## PROBLEM DESCRIPTION:
What is the number of lines in the data below that contain "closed"? Reply with the number only.

=== Begin Enclosure ===

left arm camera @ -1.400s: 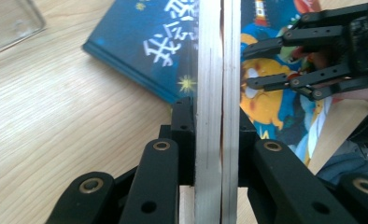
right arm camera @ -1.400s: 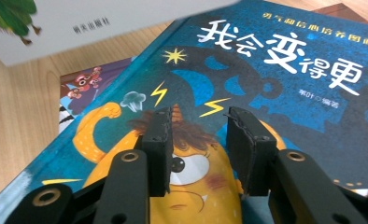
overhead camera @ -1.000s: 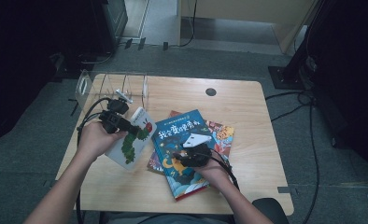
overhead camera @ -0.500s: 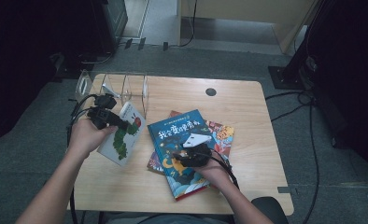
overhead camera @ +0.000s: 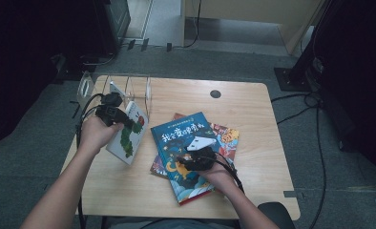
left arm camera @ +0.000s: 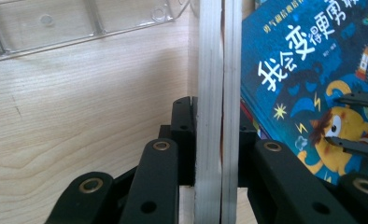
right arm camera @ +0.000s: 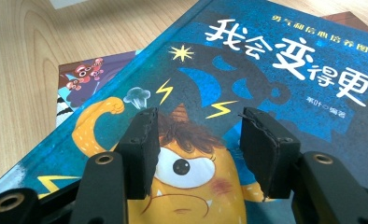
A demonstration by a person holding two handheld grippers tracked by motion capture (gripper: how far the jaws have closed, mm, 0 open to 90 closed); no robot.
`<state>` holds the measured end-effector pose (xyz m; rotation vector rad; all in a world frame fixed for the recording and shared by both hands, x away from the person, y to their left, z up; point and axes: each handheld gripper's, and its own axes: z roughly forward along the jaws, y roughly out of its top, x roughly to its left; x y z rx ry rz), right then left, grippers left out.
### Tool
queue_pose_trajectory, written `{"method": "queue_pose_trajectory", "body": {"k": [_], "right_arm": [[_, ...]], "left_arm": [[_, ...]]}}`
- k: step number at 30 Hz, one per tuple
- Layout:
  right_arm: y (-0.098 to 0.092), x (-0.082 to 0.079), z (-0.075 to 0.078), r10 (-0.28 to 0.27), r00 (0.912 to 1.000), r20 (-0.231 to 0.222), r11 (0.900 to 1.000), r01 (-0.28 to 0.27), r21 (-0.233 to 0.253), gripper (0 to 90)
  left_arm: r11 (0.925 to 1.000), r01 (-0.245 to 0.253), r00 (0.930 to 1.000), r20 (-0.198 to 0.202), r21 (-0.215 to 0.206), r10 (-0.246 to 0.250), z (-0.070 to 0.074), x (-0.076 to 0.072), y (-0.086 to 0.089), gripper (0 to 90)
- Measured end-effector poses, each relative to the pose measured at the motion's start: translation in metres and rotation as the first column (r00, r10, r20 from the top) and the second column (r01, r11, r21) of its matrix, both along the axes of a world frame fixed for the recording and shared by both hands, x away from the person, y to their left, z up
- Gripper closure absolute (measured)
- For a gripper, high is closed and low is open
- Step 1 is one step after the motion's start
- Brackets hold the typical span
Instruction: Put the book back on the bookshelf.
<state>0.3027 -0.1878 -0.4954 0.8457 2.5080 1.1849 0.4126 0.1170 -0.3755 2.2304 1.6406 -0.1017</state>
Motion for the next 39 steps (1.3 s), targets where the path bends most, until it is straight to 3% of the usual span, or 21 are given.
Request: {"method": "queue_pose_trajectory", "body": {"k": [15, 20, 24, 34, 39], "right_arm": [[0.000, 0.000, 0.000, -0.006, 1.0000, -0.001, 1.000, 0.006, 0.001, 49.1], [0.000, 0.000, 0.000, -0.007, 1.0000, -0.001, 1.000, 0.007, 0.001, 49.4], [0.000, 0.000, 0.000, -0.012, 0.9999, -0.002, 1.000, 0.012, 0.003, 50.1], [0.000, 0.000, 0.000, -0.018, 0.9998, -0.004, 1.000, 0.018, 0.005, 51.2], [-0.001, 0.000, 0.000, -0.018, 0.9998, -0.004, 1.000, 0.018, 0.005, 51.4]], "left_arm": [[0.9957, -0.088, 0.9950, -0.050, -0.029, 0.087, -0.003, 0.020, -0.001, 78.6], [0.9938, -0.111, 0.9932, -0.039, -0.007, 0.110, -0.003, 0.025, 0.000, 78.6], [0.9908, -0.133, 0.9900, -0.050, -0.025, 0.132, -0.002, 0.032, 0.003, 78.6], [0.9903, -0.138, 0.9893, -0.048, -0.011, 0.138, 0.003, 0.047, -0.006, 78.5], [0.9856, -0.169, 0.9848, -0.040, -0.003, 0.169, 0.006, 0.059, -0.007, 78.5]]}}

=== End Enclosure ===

## EXERCISE ANSWER:
2